Para Pengganti

Agung Satriawan
Chapter #14

Pesanan

Aris menatap jalanan, menembus dari kaca jendela tokonya. Ia berharap satu saja dari orang yang berjalan di trotoar menepi dan masuk ke dalam pintu di sampingnya. Sudah tiga bulan usaha Aris berjalan. Tokonya masih sepi. Istrinya mulai menyesali keputusannya untuk mengundurkan diri sejak enam bulan lalu. Pendamping hidupnya yang kini duduk hadapannya sambil menyeruput es teh buatan sendiri.

“Ibu nanyain lagi,” ucap Vivi. “Sudah untung belum, katanya.”

Aris berpaling pada Vivi. Menatap wajah istrinya yang tak menyunggingkan sedikitpun senyum. Rasa khawatir jelas tergambar pada parasnya.

“Kamu jawab apa?” tanya Aris lalu meminta es teh di hadapan Vivi. 

“Aku jawab masih merintis, bu,” jawab Vivi. Aris mengangguk setuju dengan pilihan itu. Ia kembali menatap jalanan. Seorang wanita berkerudung mendekati pintu toko dan membukanya. Aris dan Vivi langsung berdiri dan melangkah ke arah belakang jajaran roti di rak kaca. Wanita itu melihat-lihat berbagai roti yang ada di sana sementara Aris mengenakan kembali topi kokinya. Aris memberitahu rasa-rasa yang ada meski sudah tertulis di setiap nampannya.

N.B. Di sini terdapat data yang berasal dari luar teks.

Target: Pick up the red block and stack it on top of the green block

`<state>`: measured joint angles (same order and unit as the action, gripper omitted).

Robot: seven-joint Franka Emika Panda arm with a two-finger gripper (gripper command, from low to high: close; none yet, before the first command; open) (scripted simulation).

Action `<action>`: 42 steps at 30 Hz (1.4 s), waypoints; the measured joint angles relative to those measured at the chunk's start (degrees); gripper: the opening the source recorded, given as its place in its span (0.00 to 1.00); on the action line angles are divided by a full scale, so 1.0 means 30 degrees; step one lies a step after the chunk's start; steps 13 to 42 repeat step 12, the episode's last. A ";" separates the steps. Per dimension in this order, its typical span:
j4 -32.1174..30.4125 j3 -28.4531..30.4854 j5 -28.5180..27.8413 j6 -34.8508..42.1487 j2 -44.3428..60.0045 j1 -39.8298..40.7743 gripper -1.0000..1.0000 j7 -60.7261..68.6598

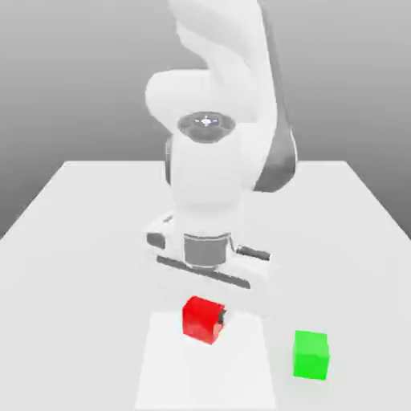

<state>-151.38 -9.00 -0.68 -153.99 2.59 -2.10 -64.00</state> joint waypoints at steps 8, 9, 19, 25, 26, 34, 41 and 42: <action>0.1167 -0.0683 -0.1710 -0.1518 0.2771 -0.2613 0.00 0.1802; 0.1194 -0.0522 -0.1967 -0.1946 0.3238 -0.2728 1.00 0.1627; 0.1193 -0.0522 -0.1967 -0.1946 0.3238 -0.2728 1.00 0.1627; 0.1193 -0.0522 -0.1967 -0.1946 0.3238 -0.2728 1.00 0.1627; 0.1193 -0.0522 -0.1967 -0.1946 0.3238 -0.2728 1.00 0.1627; 0.1193 -0.0522 -0.1967 -0.1946 0.3238 -0.2728 1.00 0.1627; 0.1193 -0.0522 -0.1967 -0.1946 0.3238 -0.2728 1.00 0.1627; 0.1193 -0.0522 -0.1967 -0.1946 0.3238 -0.2728 1.00 0.1627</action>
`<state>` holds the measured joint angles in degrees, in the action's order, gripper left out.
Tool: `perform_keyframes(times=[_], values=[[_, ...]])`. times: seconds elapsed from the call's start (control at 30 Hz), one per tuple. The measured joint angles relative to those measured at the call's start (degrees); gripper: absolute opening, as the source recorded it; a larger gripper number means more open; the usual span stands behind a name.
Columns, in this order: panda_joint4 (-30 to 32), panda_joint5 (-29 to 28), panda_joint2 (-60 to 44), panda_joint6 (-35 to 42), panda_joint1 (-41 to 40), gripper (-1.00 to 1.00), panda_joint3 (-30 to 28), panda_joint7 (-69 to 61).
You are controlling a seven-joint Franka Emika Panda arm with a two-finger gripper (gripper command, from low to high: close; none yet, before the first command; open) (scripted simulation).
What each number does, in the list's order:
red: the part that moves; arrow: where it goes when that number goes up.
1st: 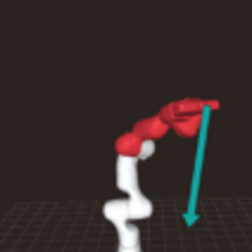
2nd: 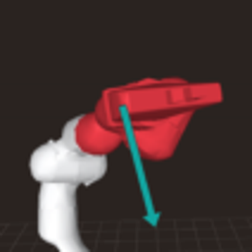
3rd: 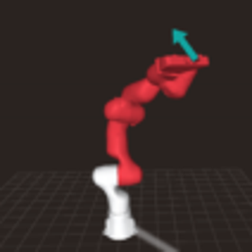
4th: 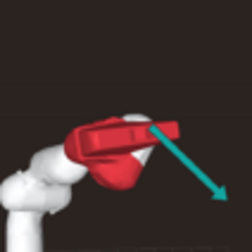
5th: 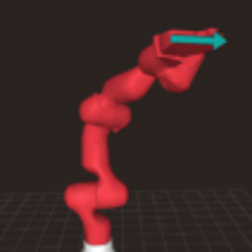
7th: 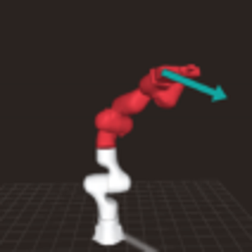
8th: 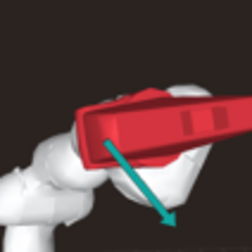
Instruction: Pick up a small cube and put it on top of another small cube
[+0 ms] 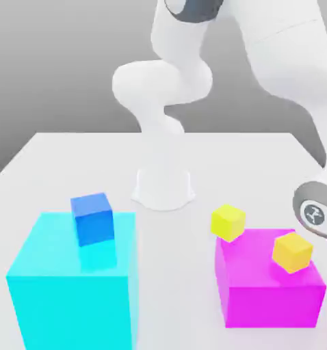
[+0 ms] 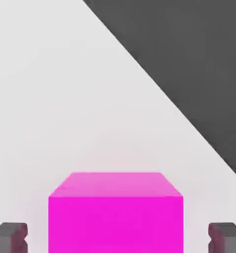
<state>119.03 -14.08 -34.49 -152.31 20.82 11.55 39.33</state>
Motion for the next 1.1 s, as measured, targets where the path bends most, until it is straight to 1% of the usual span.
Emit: perform_keyframes(times=[0.13,0.23,0.3,0.47,0.63,0.73,0.87,1.0,1.03,1.1], values=[[-0.1,0.0,-0.2,-0.1,0.1,-1.00,-0.1,0.0],[1.1,1.8,4.7,3.6,-1.0,-1.00,1.4,-1.3],[2.7,4.2,8.8,5.8,-1.8,-1.00,2.3,-0.7],[8.6,11.9,19.6,9.6,-3.1,-1.00,3.0,6.5],[14.7,16.5,30.0,13.4,-3.5,-1.00,2.6,16.5],[18.3,17.6,35.8,15.6,-3.9,-1.00,2.7,23.7],[23.1,17.6,42.2,17.6,-4.9,-1.00,3.1,33.8],[26.0,15.4,37.6,10.2,-5.4,-1.00,3.4,37.4],[26.4,15.0,36.5,8.7,-5.3,1.00,3.4,37.8],[26.4,15.0,36.5,8.7,-5.3,1.00,3.4,37.8]])
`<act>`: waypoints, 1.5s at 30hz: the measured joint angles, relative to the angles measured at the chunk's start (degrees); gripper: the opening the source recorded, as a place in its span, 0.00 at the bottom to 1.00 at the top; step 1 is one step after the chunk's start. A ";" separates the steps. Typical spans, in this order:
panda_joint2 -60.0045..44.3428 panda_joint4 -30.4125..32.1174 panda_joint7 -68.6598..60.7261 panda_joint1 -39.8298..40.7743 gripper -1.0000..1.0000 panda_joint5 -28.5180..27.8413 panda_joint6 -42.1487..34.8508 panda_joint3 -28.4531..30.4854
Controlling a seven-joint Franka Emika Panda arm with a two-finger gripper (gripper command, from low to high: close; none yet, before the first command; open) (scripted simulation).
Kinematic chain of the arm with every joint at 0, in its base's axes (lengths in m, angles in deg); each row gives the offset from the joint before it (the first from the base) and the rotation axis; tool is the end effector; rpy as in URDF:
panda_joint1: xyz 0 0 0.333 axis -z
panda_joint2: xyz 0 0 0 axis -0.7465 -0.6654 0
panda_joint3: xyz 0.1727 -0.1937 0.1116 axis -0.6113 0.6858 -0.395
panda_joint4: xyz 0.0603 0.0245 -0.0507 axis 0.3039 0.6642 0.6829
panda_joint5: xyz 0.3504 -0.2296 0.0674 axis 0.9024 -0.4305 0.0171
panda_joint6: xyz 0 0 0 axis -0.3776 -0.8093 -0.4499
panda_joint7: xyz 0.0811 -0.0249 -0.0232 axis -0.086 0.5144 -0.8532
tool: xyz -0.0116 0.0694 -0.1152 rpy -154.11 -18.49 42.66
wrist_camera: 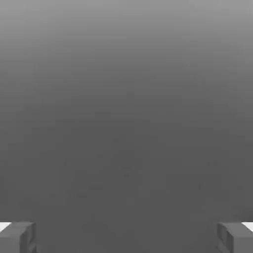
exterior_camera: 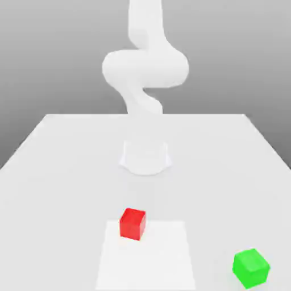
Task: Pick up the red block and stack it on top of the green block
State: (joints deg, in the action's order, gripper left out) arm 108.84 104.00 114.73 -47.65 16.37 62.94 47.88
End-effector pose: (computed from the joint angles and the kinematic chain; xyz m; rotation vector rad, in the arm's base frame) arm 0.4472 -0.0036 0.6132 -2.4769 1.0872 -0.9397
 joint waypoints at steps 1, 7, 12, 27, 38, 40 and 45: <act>-1.85 1.72 0.52 0.30 0.50 0.01 1.40 -0.06; -12.68 11.73 3.43 2.29 0.50 0.26 9.53 -0.65; -22.11 20.35 6.15 3.70 0.50 0.24 16.51 -0.89; -52.88 29.12 10.35 4.98 0.00 -0.48 40.63 -0.22; -41.64 30.71 10.12 4.91 0.00 -0.10 31.00 -0.34; -38.63 30.44 9.51 4.19 0.00 -0.06 27.71 -0.60; -42.04 21.55 3.25 -3.42 0.00 -1.07 22.12 -3.14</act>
State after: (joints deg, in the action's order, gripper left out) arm 66.80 125.54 117.98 -51.07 15.30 85.06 44.74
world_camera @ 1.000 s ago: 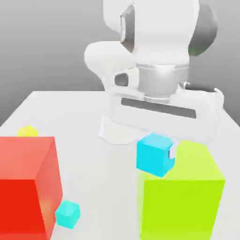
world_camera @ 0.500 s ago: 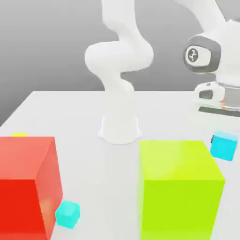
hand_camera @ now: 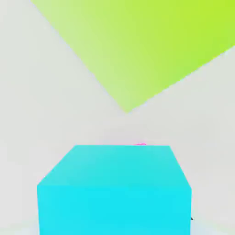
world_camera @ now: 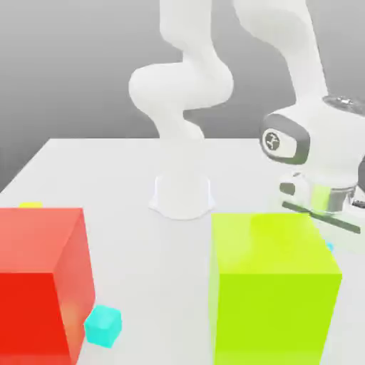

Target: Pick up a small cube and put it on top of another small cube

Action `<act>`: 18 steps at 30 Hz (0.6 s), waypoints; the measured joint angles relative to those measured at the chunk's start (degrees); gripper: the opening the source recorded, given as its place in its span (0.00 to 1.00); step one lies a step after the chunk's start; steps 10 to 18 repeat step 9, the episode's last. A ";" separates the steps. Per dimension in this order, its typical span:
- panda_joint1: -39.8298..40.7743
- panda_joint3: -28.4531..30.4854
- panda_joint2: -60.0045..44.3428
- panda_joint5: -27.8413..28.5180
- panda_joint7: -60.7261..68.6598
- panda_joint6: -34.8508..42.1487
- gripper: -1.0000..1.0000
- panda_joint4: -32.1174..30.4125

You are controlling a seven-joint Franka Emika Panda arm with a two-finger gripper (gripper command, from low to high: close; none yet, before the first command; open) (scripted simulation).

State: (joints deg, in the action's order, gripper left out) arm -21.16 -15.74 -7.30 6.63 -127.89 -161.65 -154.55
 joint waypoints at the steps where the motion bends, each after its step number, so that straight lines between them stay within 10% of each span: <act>1: 0.00 0.00 0.00 0.00 0.00 0.00 1.00 0.00; 18: -0.15 -0.54 4.26 -3.38 2.42 4.06 1.00 0.05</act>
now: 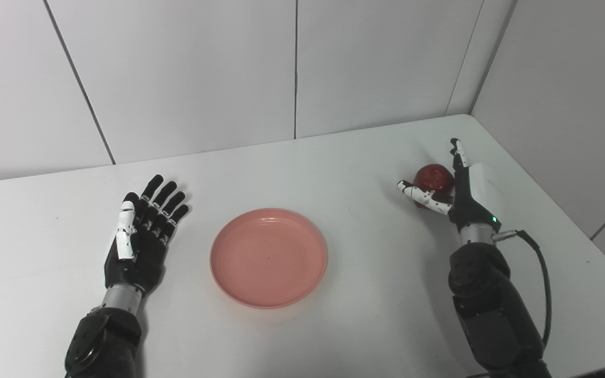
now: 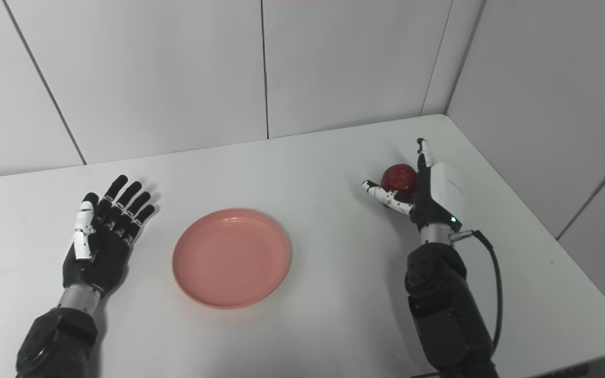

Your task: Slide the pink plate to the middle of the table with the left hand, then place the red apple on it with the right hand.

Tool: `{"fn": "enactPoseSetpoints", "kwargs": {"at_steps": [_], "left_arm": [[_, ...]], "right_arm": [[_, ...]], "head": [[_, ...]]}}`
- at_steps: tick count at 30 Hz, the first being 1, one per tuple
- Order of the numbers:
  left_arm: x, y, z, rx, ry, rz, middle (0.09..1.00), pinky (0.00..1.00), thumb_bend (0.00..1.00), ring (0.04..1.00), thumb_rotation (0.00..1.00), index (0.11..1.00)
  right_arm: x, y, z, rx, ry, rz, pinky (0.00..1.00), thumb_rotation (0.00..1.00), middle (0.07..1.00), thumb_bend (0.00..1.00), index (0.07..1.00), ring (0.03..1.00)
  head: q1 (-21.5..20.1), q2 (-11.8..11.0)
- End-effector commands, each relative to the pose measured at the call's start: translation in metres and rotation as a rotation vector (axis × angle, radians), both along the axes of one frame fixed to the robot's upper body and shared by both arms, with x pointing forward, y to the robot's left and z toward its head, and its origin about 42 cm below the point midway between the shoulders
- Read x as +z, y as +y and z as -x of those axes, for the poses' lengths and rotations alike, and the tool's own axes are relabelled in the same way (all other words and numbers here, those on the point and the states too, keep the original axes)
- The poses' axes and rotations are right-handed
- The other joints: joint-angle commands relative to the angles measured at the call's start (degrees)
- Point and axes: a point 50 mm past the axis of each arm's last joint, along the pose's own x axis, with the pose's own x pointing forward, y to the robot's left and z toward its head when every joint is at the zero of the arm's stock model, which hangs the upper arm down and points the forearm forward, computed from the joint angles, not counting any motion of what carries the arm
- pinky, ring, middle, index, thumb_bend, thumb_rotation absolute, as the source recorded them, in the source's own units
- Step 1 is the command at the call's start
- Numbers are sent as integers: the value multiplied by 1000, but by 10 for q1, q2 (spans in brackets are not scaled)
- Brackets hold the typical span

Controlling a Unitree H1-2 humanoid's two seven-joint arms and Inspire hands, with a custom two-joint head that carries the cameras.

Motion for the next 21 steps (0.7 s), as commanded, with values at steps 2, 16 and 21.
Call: {"fn": "enactPoseSetpoints", "kwargs": {"at_steps": [2,16,21], "left_arm": [[-46,15,25,33,195,-47,891,889,326,887,1000,878],[-45,15,26,30,198,-37,888,885,326,881,1000,875],[-44,15,26,29,198,-36,890,885,319,883,1000,877]], "right_arm": [[22,-2,-11,4,-44,16,692,538,879,1000,927,817],[22,-3,-14,7,-25,18,724,424,869,1000,889,831],[22,-7,-16,-10,-10,30,727,398,864,1000,879,827]], "head": [[1,0],[1,1],[1,1]]}}
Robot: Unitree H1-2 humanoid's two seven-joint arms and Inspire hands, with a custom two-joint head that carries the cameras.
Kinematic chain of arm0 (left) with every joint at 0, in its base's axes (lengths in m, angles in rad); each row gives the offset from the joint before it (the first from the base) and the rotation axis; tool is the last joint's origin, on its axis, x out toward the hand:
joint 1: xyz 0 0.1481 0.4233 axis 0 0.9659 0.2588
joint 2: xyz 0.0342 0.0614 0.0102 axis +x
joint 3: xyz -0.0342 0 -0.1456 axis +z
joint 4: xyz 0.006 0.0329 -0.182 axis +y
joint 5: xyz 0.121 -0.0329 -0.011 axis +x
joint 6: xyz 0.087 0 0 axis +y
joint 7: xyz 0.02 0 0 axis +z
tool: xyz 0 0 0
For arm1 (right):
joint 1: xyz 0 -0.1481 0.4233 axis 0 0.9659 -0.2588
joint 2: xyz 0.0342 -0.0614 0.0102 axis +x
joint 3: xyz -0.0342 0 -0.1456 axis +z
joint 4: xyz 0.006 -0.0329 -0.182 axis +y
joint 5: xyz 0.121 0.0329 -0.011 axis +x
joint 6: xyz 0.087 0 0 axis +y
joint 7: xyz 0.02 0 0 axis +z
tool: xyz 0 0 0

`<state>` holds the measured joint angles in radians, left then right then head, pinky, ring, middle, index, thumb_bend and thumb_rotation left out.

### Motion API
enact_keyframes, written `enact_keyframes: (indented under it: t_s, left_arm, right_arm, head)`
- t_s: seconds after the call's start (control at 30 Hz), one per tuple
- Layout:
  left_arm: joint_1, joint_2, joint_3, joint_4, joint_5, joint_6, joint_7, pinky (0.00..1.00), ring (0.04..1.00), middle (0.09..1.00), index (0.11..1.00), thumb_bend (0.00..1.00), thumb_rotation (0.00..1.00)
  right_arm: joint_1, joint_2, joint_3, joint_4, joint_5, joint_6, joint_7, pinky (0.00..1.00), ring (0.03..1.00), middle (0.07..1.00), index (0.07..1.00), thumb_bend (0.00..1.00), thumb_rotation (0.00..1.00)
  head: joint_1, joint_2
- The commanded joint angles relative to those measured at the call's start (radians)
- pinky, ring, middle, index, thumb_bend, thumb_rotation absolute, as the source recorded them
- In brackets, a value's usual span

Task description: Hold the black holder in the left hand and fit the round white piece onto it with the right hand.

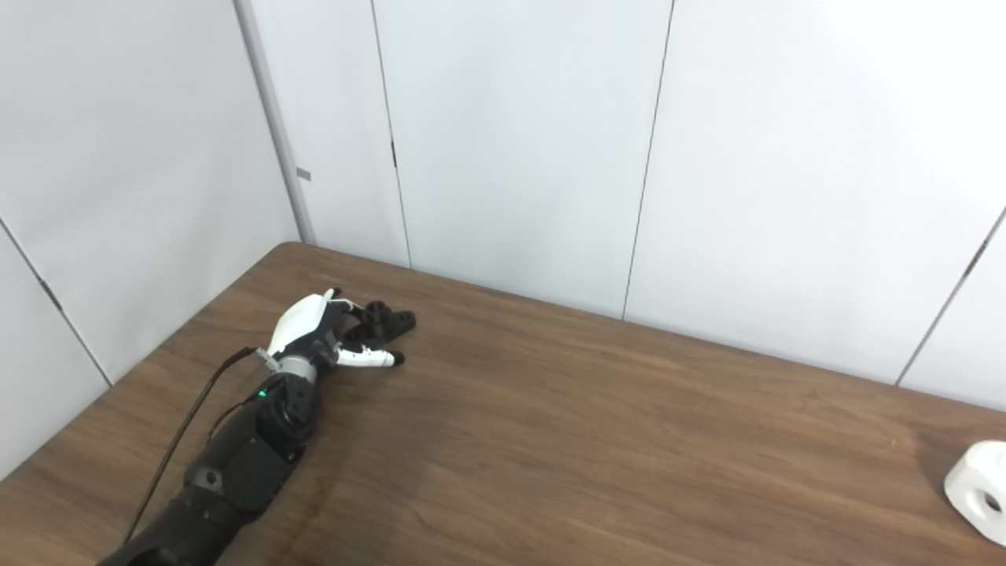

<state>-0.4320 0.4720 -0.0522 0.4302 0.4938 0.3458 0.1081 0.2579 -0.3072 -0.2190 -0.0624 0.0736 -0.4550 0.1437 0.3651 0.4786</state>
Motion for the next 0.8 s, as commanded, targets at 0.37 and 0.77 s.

Wanita itu mengambil tiga jenis yang berbeda lalu membawanya ke meja kasir. Vivi tersenyum menerima lalu memindai tiga pilihan pelanggan itu. Ia menerima uang tiga puluh ribuan dari pelanggan dan memberikan enam ribu sebagai kembalian beserta senyuman yang kembali tak berbalas.

  Vivi menyimpan uang itu dalam mesin kasir. Mesin yang terlalu mahal namun terlanjur jadi pilihan suaminya. Itu jadi lembar pertama sore ini. Vivi melangkah menuju meja semula. Ketika melewati Aris ia berkata, “Abang sudah harus bayaran les besok,” ujarnya. “Kamu masih punya?”

“Aku usahakan besok ada,” ujar Aris.

“Minjem lagi?” tanya Vivi. “Mending pinjem ke mama.”

Aris langsung menggeleng. Ia tahu maksud istrinya meminjam ke ibunya Vivi, mertua dirinya. Tapi Aris lebih memilih menghindari kekhawatiran. “Jangan, yah,” ucap Aris tegas. Vivi menghela napas dan mengangguk. Aris melihat jam dinding di atas lemari pendingin. “Sudah jam lima, nanti kamu kehitung lembur,” ujarnya niat bercanda. Tapi Vivi sama sekali tidak tertawa. Ia mengambil tas di atas meja lalu berdiri dan keluar dari toko, menimbulkan suara gerincing dari bel yang tergantung di pintu. Mata Aris memperhatikan langkah istrinya dari balik kaca. Istrinya kini kembali mengendarai motor, setelah mobilnya dijual untuk biaya renovasi toko. 

Menjelang malam Aris menunggu toko sambil melihat-lihat akun Instagram tokonya. Tumben ada satu notifikasi berlambang komentar. Sebuah akun menyebut nama akun tokonya.

‘Kayanya @sifaroti ini kurang promo aja deh. Roti gandumnya juara!’